The Girl Scouts gave us a number of lessons following ASAE & The Center’s research on 7 Measures of Success: What Remarkable Associations Do That Others Don’t. Today, they are teaching us a few additional ones.
Don’t throw out the baby with the bath water.
The cookies stay (well except for my favorite but let’s not go there), as does the system of earning badges. But they are trying and testing new waters including a pilot curriculum that move from earning badges to focusing on broader themes, including teamwork and healthy living.
Don’t fight ‘em, join ‘em.
Girl Scouts has seen an 8% decline in membership that is attributable in part to a discontent with a program that feels more like schoolwork and ignores the changing focus of today’s young girls. Shifts in programming and in strategy that embraces technology meets the girls where they are. This quote by Susan A. Miller, who has written a book about the rise of girls’ organizations, sums it up nicely: “It would be silly for them to try to run counter to the dominant culture that girls are embedded in.”
Consistency where it counts not where it subtracts.
“But we’re always done it that way” doesn’t wash. The challenge is to maintain what is at the core while encouraging change. For Girl Scouts, they are maintaining the goals that have defined them throughout history. The are shifting the delivery of those goals in ways that are “fun, edgy and challenging for modern-day girls,” as described by Eileen Doyle, Girl Scouts’ senior vice president of program development.
Speak their language
Girl Scouts is taking this to heart in a number of ways from moving to on-line dialogs, to giving girls their own voices, to simply the naming of their new website LMK, text-speak for “let me know.” In doing this, Girl Scouts is also opening itself to greater awareness of its constituents. One of my favorite quotes about language comes from Federico Fellini who said “A different language is a different vision of life.”
Learn from others.
This is a big one for any of us in the association world seeking to survive and thrive … Girl Scouts called on two resources in its quest. First they borrowed from the corporate world and hired the first-ever brand manager, Laurel Richie, a former senior partner at advertising powerhouse Ogilvy & Mather. Second they teamed with Microsoft on their student-driven website with blogs, videos and discussions on hot topics.
Embrace diversity.
Girl Scouts is doing this in two ways we can learn from. The obvious way has to do with embracing ethnic, racial and generational diversity. One initiative reaches out to immigrant parents and children; another taps college students as troop leaders.

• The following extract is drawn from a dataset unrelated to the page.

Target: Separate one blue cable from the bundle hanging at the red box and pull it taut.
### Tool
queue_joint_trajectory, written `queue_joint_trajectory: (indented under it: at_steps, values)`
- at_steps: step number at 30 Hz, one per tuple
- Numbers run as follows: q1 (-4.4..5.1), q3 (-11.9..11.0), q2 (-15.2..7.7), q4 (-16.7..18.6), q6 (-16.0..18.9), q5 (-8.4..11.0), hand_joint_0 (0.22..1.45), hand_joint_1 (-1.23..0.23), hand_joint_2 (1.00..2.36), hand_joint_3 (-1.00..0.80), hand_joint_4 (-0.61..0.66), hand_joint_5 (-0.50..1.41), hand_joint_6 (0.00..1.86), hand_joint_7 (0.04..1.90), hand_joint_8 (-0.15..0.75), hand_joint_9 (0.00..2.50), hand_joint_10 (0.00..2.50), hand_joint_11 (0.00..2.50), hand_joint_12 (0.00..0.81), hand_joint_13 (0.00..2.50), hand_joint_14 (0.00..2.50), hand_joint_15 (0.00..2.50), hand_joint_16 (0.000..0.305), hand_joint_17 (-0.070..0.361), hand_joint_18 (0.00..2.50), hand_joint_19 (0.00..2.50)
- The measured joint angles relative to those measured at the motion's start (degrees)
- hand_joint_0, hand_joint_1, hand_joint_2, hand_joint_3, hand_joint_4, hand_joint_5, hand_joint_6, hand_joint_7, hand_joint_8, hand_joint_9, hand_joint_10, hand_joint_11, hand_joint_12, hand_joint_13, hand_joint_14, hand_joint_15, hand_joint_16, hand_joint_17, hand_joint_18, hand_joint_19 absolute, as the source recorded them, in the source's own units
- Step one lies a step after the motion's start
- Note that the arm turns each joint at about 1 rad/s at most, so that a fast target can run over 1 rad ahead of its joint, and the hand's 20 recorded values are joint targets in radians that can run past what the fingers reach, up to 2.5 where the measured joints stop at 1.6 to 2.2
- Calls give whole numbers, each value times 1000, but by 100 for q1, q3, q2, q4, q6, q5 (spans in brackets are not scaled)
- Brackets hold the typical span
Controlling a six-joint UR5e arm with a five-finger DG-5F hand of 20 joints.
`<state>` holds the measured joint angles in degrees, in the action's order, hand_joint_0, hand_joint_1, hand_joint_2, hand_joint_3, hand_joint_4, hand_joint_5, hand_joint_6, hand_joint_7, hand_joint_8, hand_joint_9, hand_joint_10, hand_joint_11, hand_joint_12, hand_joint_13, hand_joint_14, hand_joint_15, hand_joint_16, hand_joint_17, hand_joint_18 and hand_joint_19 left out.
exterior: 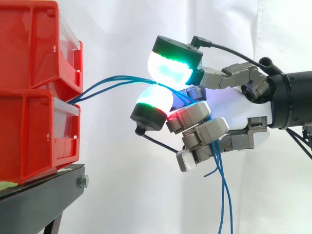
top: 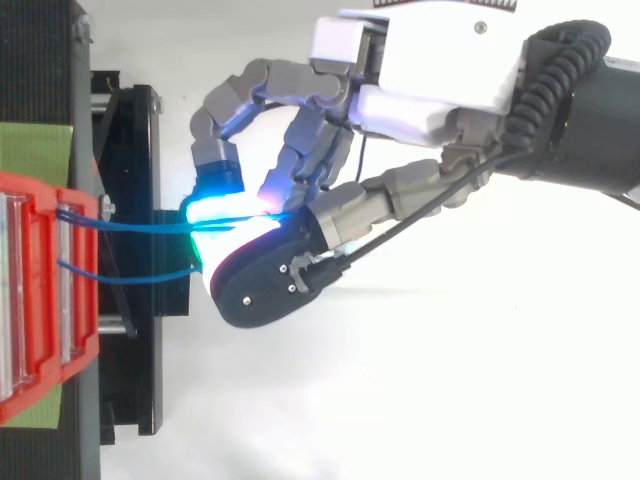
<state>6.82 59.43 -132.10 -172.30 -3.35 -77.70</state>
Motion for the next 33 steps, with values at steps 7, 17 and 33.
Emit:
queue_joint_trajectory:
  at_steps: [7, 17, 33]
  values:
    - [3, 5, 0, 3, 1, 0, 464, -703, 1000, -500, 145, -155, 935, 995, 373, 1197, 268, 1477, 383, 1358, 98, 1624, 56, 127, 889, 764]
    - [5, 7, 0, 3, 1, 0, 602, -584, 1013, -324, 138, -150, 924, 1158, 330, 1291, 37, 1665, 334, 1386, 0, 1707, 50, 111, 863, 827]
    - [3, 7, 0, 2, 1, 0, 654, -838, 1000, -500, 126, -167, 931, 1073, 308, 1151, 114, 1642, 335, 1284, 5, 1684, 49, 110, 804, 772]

Another less talked about angle is troop autonomy. This isn’t new to Girl Scouts but has been ramped up in the new era. They give wide latitude for scouts, leaders and troops to choose their programming.
Will Girl Scouts succeed? The jury is still out, but given they were highlighted as one of nine remarkable associations in 7 Measures, the odds are in their favor. In that study, they were singled out in part for their “clarity of purpose marked by a real pragmatism about the means necessary to achieve those ends.”
The question for us is can we learn from the lessons of others?